McDonald’s $5 Meal Deal: A Recipe for Traffic or Trouble?

McDonald’s may generate some profit from its $5 meal deal, although the profit margins are expected to be quite modest. According to restaurant analyst Mark Kalinowski, the profit margin for this combo is projected to be between 1% and 5%, amounting to about $0.05 to $0.25 for each bundle sold.

Kalinowski noted that this promotional offer is an attempt by McDonald’s to attract inflation-weary consumers back to their locations, with the hope that once inside, customers will make additional purchases beyond the $5 deal.

However, overall profitability will hinge on various factors, including ingredient costs, labor, and overhead expenses.
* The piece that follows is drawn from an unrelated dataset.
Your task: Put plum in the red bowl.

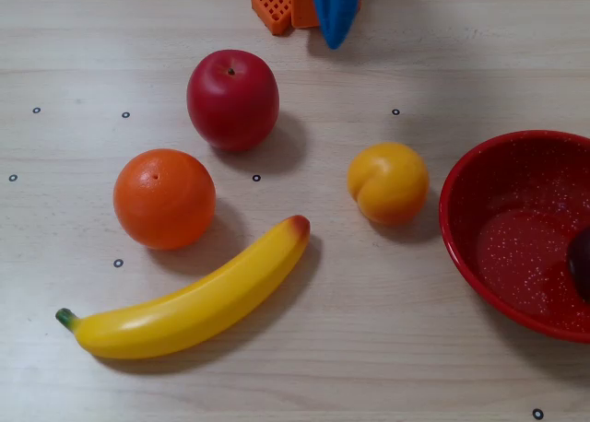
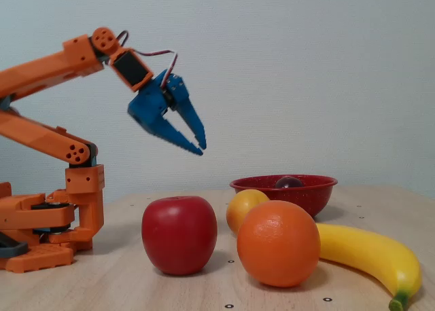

Arlene Spiegel, president of Arlene Spiegel & Associates, characterized the $5 meal deal as “more promotional than profitable.”

She pointed out that while the combo could increase foot traffic, it won’t guarantee profits for franchise owners. Approximately 95% of McDonald’s locations are franchise-owned, meaning that individual franchisees set their own prices and manage costs such as rent, insurance, permits, and taxes.

In a statement from May, Joe Erlinger, president of McDonald’s U.S., mentioned that franchisees often launch promotional offers like the $5 meal deal to help offset those overhead costs. Nevertheless, Spiegel explained that the meal bundle essentially serves as a “loss leader” aimed at attracting customers. When additional expenses related to labor, packaging, condiments, delivery charges, and marketing are taken into account, franchise owners may find that they eliminate any potential profit from the items offered in the deal.